The Pink Slip Has Closed, Ending an Era in Brooklyn

Oct 3, 2018 at 7:55 am
click to enlarge Chef Nell served patrons outside the Pink Slip in November 2017. - NICK SCHNELLE
NICK SCHNELLE
Chef Nell served patrons outside the Pink Slip in November 2017.

One of the East Side's long-running strip clubs, the Pink Slip (114 South 4th Street, Brooklyn, Illinois; 618-271-3151) has closed its doors after 25 years.

A sign on a window states simply "CLOSED out of business." It includes a phone number for people to call for more information, but no one answers (or has responded to messages left over a two-day period). And the Pink Slip's phone number simply rings and rings. A man patrolling a nearby parking lot confirms that the place closed a few weekends ago.

The Pink Slip was built in 1975 and became an adult club in 1993. At one point, it was quite the establishment — parking lots both across the street and a few blocks away are marked specifically for its overflow.

But as Thomas Crone reported in a memorable December 2017 cover story, time has been hard on the Brooklyn scene. At the time of his visit, Crone reported, the Pink Slip's customers were 95 percent black, writing,
Brooklyn's scene used to be not only livelier, but also more racially diverse. P.T.'s Brooklyn, also known as P.T.'s Classic, rebranded as Black Magic just one year ago, only to later close its doors. Its primarily white sister club, Roxy's, is still hanging in there, though at reduced hours, with a multi-hued clientele and worker base.

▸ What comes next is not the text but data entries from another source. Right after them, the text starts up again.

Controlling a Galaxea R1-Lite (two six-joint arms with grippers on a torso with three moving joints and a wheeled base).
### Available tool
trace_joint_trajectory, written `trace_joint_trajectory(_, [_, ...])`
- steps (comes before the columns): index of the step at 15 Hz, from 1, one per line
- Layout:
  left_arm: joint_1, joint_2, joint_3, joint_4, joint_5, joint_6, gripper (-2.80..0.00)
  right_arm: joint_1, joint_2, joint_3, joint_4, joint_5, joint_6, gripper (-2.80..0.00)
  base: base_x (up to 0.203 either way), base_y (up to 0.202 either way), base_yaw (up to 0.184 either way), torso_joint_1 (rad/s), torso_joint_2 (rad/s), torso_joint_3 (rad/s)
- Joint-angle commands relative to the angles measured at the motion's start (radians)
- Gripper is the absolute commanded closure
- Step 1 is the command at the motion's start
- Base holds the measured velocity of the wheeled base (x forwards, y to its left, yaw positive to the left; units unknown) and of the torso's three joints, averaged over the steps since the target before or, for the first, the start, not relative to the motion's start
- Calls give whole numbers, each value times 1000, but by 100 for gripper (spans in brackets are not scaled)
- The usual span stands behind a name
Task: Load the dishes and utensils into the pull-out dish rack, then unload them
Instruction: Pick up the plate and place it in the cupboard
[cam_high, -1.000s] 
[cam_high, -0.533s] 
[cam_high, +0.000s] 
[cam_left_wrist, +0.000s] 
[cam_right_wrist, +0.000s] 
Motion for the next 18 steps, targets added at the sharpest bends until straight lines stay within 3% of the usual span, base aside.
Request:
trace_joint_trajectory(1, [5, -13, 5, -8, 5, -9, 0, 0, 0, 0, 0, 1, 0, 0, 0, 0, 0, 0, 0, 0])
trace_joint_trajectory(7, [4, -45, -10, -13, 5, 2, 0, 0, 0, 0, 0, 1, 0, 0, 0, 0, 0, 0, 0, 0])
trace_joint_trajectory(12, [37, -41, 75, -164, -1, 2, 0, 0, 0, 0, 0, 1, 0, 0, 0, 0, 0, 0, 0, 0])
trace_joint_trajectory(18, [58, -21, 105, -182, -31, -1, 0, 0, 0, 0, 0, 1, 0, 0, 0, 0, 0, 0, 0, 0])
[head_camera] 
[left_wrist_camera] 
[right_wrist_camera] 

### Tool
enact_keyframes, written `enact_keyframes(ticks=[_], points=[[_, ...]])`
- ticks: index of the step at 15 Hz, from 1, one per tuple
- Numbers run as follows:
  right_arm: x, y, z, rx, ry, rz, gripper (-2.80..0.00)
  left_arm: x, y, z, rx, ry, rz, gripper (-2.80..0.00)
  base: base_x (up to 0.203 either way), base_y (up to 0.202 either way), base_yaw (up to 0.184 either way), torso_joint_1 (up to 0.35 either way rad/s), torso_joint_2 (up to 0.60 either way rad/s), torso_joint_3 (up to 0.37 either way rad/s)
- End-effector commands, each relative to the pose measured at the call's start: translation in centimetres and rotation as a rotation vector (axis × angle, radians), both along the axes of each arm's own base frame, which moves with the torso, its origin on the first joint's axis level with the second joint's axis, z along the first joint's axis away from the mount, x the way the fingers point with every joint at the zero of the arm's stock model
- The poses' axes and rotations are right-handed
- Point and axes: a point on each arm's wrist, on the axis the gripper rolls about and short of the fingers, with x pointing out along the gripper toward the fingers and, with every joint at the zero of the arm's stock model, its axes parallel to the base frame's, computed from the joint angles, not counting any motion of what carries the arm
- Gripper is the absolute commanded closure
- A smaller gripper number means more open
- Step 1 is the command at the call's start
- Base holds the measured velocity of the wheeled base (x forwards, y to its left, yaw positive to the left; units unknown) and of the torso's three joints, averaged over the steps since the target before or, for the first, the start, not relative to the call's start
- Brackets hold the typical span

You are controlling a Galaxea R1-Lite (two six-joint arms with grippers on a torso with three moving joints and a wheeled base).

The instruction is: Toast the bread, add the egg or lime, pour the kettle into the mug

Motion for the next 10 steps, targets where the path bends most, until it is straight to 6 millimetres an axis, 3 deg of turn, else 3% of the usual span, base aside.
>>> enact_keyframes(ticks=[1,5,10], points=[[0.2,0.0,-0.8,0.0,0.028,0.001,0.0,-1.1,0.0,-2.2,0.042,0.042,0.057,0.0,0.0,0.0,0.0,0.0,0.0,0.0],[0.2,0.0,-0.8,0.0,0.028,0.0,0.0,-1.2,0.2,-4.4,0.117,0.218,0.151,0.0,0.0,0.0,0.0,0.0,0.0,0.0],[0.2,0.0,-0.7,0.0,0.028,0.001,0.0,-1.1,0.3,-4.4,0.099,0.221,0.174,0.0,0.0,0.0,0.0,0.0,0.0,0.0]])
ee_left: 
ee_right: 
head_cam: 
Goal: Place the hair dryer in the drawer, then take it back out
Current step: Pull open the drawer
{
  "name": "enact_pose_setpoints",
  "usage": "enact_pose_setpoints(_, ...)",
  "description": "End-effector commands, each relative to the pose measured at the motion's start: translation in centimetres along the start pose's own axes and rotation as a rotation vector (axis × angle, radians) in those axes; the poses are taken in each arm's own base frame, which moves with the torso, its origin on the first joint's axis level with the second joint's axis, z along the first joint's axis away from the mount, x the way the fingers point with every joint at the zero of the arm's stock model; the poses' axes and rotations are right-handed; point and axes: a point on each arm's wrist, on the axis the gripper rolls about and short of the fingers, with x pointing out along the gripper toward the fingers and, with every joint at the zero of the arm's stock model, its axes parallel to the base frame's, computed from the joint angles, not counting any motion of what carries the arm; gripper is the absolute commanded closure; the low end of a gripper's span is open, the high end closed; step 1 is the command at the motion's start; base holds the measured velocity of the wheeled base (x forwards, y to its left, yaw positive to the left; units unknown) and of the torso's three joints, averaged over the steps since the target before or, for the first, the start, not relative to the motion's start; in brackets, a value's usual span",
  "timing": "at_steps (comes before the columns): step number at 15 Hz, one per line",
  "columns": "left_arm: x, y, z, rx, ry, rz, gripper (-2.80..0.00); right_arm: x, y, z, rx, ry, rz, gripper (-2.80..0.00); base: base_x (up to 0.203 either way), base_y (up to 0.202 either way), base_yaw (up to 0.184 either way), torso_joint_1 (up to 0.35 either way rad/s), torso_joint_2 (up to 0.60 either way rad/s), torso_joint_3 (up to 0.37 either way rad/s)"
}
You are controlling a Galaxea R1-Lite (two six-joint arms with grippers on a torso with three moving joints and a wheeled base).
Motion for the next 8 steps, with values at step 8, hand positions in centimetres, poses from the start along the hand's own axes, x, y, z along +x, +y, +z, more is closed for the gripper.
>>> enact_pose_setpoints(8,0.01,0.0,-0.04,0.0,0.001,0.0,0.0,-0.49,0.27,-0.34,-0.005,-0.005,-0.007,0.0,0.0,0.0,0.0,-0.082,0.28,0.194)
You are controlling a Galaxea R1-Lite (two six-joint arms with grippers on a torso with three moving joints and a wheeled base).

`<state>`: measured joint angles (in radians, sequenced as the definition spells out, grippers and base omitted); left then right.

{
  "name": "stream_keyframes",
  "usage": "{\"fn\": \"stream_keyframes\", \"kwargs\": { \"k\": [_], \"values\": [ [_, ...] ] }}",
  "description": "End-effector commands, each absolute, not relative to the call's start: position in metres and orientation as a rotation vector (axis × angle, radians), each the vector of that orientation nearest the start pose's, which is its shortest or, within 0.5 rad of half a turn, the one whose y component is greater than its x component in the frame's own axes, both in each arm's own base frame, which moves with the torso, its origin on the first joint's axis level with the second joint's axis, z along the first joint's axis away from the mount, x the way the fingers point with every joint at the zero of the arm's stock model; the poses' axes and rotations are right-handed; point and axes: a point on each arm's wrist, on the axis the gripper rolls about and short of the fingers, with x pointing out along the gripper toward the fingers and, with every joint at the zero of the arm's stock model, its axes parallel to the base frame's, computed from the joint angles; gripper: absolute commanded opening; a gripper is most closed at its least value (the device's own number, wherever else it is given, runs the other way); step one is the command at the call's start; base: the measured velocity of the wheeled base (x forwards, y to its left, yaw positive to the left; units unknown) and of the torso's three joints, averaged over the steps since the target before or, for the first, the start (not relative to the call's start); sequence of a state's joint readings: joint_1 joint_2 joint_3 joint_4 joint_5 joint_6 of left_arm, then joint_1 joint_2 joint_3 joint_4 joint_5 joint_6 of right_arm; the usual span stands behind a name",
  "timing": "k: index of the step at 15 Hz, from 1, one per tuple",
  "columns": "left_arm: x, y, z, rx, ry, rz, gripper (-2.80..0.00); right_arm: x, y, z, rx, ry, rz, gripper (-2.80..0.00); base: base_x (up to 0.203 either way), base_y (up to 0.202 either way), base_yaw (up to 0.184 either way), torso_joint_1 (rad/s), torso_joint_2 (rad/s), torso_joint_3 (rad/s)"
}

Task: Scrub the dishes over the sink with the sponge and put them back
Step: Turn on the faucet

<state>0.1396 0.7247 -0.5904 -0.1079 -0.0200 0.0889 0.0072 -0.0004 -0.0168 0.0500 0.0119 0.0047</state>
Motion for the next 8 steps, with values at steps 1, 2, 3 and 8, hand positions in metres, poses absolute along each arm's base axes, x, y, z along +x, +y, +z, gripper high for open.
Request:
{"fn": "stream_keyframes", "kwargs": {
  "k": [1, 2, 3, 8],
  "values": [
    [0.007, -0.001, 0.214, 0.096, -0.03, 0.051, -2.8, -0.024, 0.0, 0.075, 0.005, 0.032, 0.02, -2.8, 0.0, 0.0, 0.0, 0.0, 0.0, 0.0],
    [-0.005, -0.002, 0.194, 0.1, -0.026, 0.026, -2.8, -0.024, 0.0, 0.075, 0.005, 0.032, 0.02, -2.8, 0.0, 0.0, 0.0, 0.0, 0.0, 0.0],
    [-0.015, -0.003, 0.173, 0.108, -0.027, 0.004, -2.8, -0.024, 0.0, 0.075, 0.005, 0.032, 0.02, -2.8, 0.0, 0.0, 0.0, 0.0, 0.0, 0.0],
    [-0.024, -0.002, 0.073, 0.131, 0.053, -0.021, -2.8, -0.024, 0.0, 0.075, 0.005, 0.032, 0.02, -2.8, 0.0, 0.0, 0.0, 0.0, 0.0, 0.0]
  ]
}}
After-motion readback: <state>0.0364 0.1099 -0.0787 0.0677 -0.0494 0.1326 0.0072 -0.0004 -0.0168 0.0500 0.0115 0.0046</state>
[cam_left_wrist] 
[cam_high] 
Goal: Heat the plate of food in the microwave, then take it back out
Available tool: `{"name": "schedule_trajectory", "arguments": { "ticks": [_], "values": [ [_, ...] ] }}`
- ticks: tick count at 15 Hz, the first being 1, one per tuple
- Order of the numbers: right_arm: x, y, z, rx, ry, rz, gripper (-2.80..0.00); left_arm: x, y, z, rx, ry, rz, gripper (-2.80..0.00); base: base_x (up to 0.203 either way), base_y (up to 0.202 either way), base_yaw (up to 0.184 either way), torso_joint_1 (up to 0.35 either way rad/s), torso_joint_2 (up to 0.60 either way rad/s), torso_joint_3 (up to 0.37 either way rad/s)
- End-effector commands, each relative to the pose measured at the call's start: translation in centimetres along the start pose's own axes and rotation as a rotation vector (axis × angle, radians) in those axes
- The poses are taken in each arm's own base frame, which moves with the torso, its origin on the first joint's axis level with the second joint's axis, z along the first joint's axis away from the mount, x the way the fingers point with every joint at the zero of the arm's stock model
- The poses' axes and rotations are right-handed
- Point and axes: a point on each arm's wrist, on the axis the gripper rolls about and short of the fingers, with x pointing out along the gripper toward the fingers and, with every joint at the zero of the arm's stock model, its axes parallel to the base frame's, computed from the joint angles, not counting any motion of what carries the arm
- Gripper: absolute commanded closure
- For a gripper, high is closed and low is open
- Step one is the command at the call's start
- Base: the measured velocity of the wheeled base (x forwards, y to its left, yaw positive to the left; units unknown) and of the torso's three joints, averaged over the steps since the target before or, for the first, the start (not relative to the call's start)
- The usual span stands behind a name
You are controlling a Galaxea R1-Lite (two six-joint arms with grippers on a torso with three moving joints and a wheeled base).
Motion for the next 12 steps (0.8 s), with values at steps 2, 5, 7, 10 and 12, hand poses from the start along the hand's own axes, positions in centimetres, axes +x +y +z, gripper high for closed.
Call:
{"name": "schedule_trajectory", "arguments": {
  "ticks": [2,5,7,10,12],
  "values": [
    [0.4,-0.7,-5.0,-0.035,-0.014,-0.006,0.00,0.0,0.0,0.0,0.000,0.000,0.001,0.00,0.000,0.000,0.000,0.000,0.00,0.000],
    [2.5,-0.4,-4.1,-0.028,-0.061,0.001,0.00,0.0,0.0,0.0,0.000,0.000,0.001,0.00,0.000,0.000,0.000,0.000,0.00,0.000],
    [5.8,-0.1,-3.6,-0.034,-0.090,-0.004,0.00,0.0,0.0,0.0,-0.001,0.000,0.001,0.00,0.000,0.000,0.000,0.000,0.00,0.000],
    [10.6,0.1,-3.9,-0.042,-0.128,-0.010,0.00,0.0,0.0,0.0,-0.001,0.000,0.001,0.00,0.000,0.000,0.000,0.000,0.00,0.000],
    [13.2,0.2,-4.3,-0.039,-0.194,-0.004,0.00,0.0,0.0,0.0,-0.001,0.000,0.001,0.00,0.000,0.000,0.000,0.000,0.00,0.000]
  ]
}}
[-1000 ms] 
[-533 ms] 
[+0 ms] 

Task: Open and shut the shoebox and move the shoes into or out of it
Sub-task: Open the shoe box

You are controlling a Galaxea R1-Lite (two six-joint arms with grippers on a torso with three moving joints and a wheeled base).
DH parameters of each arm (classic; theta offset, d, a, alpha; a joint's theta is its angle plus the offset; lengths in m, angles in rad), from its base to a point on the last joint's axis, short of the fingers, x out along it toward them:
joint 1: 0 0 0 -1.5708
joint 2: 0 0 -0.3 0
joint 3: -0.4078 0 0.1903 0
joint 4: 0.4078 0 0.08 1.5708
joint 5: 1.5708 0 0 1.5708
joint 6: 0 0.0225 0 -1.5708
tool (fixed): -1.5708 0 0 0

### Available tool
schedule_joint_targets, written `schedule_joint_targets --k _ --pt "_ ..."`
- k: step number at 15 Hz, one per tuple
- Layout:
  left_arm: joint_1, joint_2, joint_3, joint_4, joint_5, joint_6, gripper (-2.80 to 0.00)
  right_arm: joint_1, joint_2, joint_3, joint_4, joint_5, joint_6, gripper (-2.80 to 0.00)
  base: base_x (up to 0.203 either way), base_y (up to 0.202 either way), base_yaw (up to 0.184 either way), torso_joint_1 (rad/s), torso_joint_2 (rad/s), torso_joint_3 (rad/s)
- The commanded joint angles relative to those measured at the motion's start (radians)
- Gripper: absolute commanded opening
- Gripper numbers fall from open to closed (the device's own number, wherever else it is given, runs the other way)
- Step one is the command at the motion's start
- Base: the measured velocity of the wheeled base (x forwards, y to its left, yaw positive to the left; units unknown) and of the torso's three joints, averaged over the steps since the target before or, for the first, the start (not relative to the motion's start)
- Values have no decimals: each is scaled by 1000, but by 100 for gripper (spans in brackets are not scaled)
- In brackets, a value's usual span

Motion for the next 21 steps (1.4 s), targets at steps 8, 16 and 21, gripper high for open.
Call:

Meanwhile, the S&L Rub, an erstwhile massage house, is now an empty lot, the same fate that befell Brooklyn Books after a fire. The 'round-the-clock Mustang Sally's, up the road a piece, became a clearance house for, of all things, outdated hotel furniture; it's now empty, the same status as the nearby club last known as C-Ro's. Many a dollar has been made — and lost — along this short, winding, weedy stretch of highway.
During Crone's visit, an observer noted, "The Pink Slip itself is a community stalwart. The number of people it employs, the money it puts back in the community ... tonight, it has between 25 and 30 dancers alone." No more.

Pour one out for the Pink Slip. And maybe read Crone's story one more time, an elegy to a club that survived a long time in Brooklyn, but didn't live to see 2019.